**INFORMATION PROVIDED**
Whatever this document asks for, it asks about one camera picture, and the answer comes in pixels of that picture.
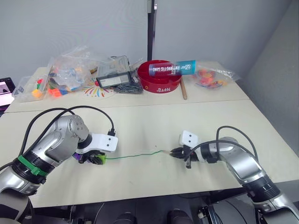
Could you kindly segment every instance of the laptop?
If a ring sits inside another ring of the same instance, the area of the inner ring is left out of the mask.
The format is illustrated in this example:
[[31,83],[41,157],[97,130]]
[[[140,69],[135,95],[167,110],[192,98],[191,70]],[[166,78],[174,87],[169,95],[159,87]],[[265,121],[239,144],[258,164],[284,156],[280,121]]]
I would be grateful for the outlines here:
[[14,89],[15,85],[11,78],[0,78],[0,114],[13,102],[12,92]]

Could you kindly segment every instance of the black connector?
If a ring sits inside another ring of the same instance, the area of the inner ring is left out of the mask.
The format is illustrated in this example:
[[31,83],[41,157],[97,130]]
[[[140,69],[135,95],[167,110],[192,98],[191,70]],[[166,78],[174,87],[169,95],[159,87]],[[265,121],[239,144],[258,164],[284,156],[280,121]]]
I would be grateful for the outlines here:
[[115,130],[114,130],[114,128],[111,128],[111,130],[108,131],[108,134],[107,134],[107,135],[115,136]]

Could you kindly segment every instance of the wooden stick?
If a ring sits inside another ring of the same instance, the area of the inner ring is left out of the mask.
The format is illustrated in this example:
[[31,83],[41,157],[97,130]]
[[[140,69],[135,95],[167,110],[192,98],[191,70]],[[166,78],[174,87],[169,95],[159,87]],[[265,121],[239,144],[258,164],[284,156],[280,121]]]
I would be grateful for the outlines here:
[[181,77],[180,84],[181,84],[181,90],[182,90],[182,94],[183,94],[183,99],[187,100],[187,92],[186,92],[185,84],[184,84],[184,81],[183,81],[183,77]]

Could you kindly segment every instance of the red plastic bowl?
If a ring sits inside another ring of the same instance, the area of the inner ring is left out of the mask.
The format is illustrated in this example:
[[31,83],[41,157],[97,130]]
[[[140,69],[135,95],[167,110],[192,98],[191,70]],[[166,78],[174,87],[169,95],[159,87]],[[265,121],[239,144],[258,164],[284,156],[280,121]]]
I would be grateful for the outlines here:
[[169,61],[152,60],[143,63],[137,70],[143,89],[153,93],[166,93],[174,91],[181,81],[182,76],[169,76],[163,78],[155,78],[149,75],[150,64],[165,63]]

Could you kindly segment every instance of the plastic container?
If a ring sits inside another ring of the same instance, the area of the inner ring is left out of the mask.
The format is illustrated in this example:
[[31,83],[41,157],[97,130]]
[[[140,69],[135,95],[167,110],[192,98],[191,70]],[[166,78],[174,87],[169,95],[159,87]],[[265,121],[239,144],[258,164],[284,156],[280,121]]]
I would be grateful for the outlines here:
[[19,102],[29,102],[43,99],[47,91],[48,76],[39,78],[23,77],[13,91],[13,97]]
[[167,93],[174,91],[180,81],[182,76],[168,76],[168,77],[151,77],[149,74],[149,66],[151,64],[158,63],[169,63],[168,61],[163,60],[152,60],[143,63],[137,70],[138,76],[141,81],[143,89],[153,93]]

**EXERCISE BRIEF**
Looking at the data above, show all lines where the word "segment" occurs.

**OUTPUT BELOW**
Could you kindly segment every instance of the laptop?
Could you kindly segment every instance of the black connector?
Could you kindly segment every instance of the wooden stick?
Could you kindly segment every instance of the red plastic bowl?
Could you kindly segment every instance of the plastic container?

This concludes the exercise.